Andrea Bocskor, a Transcarpathian Hungarian MEP for the ruling Fidesz party in Hungary, has posted to her Facebook page, informing all about her speech in front of the European Parliament’s Committee on Culture and Education in Strasbourg, France. In it, she called for an immediate end to the exclusion of Hungarian students and academics from the Erasmus programme.
‘It is unacceptable that 200,000 Hungarian students, 20,000 university teachers and 20,000 researchers have been excluded from EU mobility programmes by the Commission on the basis of the European Council decision of 15 December 2022, and in the course of negotiations that have been ongoing for more than a year, we have seen the European Commission imposing new conditions for lifting the exclusion again and again.
Teachers, students and researchers from the model universities are the victims of an unfair, disproportionate and discriminatory procedure that is totally contrary to fundamental EU rights,’
she wrote in her post.
Funds allocated within the Erasmus programme were originally frozen in December 2022, for supposed excessive political influence in Hungarian universities’ board of trustees. Subsequently, Hungarian students and researchers were robbed of the opportunity to study or teach abroad by the Brussels bureaucrats. Since then, many experts have criticized the decision, saying that there is no part in any of the EU treaties that allow a Brussels body to do that, and that the academic freedom of Hungarians was thus violated.
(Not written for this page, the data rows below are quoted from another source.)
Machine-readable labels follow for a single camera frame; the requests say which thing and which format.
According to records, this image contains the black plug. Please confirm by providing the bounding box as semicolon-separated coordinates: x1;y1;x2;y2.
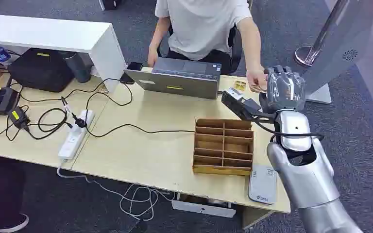
71;113;88;130

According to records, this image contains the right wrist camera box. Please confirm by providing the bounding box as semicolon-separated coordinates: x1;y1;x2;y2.
221;89;263;121

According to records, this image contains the grey standing kiosk panel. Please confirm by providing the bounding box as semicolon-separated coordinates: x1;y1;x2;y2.
302;0;373;105

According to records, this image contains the white desk shelf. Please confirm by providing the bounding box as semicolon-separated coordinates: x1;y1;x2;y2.
0;13;128;94

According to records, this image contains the black bag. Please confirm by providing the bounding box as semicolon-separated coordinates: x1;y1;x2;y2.
7;48;75;94

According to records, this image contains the chrome stanchion post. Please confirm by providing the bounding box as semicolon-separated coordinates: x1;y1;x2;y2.
294;0;350;68

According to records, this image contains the blue small gadget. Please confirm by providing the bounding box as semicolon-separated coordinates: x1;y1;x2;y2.
0;46;12;64

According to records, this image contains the grey laptop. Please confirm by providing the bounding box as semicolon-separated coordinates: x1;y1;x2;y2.
124;57;222;100

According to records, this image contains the black phone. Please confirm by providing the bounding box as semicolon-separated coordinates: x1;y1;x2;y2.
119;62;144;85

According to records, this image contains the white under-desk bracket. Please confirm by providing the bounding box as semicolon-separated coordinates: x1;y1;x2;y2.
171;200;237;219

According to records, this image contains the wooden card box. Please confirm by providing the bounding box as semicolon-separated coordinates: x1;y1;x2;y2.
192;118;255;177

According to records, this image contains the dark cylindrical cup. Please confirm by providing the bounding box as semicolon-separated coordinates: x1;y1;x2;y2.
60;51;93;84

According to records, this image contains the black office chair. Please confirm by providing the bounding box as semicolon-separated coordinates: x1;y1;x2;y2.
227;25;244;74

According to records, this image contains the black laptop power cable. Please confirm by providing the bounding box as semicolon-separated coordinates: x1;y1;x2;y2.
84;78;196;139

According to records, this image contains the white power strip cable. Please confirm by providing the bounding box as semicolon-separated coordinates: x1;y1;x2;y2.
56;160;176;222

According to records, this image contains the white power strip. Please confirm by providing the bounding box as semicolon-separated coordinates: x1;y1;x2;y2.
57;109;96;162

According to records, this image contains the grey flat card reader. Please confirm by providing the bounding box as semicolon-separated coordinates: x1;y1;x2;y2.
248;164;278;206

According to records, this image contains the person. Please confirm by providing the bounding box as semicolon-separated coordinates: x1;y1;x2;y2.
147;0;269;94

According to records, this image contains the bystander's dark leg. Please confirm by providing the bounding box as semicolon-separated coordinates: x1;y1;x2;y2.
0;153;27;226

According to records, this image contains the person's right hand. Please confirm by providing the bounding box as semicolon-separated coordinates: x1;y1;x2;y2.
146;48;159;68

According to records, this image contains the black shoe white sole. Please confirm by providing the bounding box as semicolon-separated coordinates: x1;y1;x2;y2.
0;213;30;233

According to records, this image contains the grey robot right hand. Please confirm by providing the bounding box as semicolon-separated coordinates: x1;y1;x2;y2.
259;66;306;114

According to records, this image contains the black adapter cable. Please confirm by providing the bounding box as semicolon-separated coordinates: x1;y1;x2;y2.
0;96;74;142

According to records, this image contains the black power adapter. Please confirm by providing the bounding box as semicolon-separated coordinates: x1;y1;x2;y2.
7;106;32;130

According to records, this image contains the person's left hand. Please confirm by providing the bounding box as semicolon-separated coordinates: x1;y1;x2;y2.
246;67;269;93

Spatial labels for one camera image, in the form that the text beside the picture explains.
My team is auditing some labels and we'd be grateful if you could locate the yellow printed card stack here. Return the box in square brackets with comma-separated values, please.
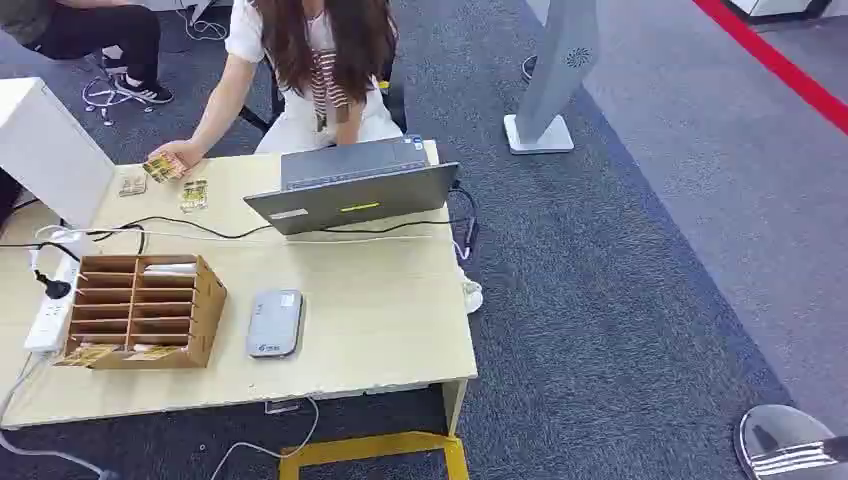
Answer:
[142, 153, 188, 185]

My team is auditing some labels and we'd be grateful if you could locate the grey open laptop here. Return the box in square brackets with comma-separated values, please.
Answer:
[243, 135, 460, 237]

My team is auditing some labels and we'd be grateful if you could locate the pale wooden desk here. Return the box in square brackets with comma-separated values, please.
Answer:
[0, 140, 479, 439]

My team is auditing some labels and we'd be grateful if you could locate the black office chair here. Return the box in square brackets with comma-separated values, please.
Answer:
[237, 56, 409, 136]

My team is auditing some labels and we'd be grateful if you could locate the grey card reader device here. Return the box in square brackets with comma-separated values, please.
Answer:
[245, 288, 305, 360]

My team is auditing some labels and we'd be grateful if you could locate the seated person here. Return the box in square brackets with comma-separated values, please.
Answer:
[148, 0, 485, 315]

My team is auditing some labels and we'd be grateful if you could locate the grey kiosk stand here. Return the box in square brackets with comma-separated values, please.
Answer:
[503, 0, 602, 156]

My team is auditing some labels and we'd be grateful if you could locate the person's hand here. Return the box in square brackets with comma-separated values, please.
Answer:
[148, 139, 208, 178]

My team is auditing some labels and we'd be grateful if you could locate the wooden card sorting box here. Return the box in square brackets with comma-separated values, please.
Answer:
[55, 254, 229, 371]

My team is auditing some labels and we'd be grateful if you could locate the chrome chair base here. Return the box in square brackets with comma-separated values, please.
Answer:
[81, 64, 155, 128]

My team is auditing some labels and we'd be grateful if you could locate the black power plug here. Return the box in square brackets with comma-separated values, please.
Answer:
[34, 269, 73, 301]

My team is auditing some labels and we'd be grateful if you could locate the white power strip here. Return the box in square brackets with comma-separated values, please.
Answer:
[23, 254, 82, 354]

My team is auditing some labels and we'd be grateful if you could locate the person in background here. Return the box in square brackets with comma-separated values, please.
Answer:
[0, 0, 176, 106]

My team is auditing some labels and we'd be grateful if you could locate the white box cabinet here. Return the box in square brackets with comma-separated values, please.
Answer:
[0, 76, 117, 231]

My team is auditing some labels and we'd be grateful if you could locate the red floor tape line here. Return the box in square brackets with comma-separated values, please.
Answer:
[692, 0, 848, 137]

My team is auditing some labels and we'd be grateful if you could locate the yellow floor tape frame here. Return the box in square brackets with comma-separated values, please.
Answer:
[278, 431, 470, 480]

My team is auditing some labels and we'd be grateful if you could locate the long black cable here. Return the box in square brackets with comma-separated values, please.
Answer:
[84, 182, 480, 261]

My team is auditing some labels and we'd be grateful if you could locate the white hanging cable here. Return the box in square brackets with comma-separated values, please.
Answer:
[209, 395, 321, 480]

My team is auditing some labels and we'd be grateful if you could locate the white floor cable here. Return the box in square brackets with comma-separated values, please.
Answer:
[174, 5, 230, 43]

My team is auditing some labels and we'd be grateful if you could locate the black plug cable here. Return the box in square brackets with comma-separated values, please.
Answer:
[0, 241, 82, 266]

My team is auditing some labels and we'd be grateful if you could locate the grey power strip cable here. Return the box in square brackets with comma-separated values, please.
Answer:
[0, 352, 121, 480]

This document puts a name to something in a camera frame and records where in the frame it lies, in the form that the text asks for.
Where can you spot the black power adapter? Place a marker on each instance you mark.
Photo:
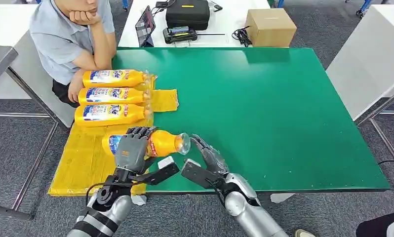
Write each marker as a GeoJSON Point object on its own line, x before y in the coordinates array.
{"type": "Point", "coordinates": [161, 4]}

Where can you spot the thin black rod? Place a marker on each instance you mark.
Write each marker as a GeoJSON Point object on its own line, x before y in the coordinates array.
{"type": "Point", "coordinates": [211, 34]}

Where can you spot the person's right hand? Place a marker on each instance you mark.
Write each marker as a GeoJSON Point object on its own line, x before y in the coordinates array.
{"type": "Point", "coordinates": [75, 88]}

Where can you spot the large black carry case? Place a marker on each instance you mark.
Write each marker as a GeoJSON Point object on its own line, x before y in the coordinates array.
{"type": "Point", "coordinates": [187, 16]}

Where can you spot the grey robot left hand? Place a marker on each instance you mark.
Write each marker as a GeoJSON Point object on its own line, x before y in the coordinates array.
{"type": "Point", "coordinates": [131, 153]}

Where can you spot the green table mat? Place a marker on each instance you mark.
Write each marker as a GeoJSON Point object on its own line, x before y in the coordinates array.
{"type": "Point", "coordinates": [265, 114]}

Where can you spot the orange detergent bottle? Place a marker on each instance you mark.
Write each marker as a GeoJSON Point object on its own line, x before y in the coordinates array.
{"type": "Point", "coordinates": [164, 144]}
{"type": "Point", "coordinates": [131, 95]}
{"type": "Point", "coordinates": [131, 114]}
{"type": "Point", "coordinates": [131, 78]}

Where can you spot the pale shoe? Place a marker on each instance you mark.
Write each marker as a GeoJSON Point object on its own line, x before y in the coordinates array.
{"type": "Point", "coordinates": [303, 233]}

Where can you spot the person's left hand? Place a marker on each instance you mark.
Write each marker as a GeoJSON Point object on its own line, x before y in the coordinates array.
{"type": "Point", "coordinates": [84, 18]}

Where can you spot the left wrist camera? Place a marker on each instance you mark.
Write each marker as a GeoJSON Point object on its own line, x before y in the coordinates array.
{"type": "Point", "coordinates": [166, 162]}

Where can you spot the small black handheld device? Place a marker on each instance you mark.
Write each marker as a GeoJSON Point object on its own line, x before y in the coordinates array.
{"type": "Point", "coordinates": [179, 36]}

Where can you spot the brown cardboard box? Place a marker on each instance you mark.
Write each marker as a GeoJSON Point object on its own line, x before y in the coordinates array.
{"type": "Point", "coordinates": [269, 27]}

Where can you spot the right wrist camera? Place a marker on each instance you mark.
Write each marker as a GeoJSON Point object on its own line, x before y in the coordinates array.
{"type": "Point", "coordinates": [197, 175]}

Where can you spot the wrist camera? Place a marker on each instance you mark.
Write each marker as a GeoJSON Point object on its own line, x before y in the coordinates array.
{"type": "Point", "coordinates": [166, 162]}
{"type": "Point", "coordinates": [197, 175]}

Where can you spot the dark tablet on stand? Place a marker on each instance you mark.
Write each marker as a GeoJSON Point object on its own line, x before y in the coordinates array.
{"type": "Point", "coordinates": [145, 26]}

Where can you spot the white paper scrap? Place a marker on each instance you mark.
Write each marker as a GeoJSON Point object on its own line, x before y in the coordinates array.
{"type": "Point", "coordinates": [282, 197]}
{"type": "Point", "coordinates": [138, 200]}

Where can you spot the bystander leg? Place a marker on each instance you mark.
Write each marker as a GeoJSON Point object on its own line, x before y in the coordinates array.
{"type": "Point", "coordinates": [373, 225]}

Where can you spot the white table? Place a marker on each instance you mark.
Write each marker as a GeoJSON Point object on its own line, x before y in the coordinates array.
{"type": "Point", "coordinates": [223, 19]}
{"type": "Point", "coordinates": [370, 59]}
{"type": "Point", "coordinates": [7, 26]}

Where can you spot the yellow plastic sheet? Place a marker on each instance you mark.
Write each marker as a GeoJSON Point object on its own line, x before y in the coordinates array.
{"type": "Point", "coordinates": [82, 163]}

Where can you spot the person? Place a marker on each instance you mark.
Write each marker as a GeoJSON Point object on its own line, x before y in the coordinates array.
{"type": "Point", "coordinates": [56, 42]}

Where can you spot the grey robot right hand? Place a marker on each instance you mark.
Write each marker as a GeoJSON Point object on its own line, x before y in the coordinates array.
{"type": "Point", "coordinates": [211, 157]}

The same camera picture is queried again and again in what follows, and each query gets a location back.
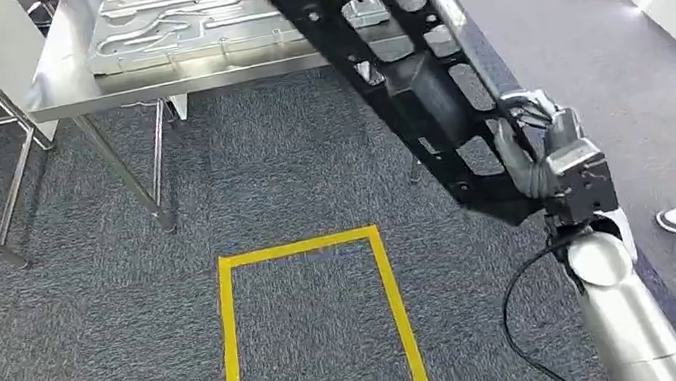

Despite the obvious unfoundedness of the accusations, the liberal-majority European Parliament adopted an amendment in January 2024 that calls for the Hungarian government to immediately comply with EU demands on rule of law concerns in order to let Hungarian students and researchers take part in the programme again. Curiously, even Hungarian MEPs from liberal opposition parties supported the proposal, going against their own country’s interest.
Thankfully, the 13 Fidesz MEPs, spearheaded by MEP Bocskor, are working hard to get to a resolution and thus help their fellow Hungarians advance in their academic careers.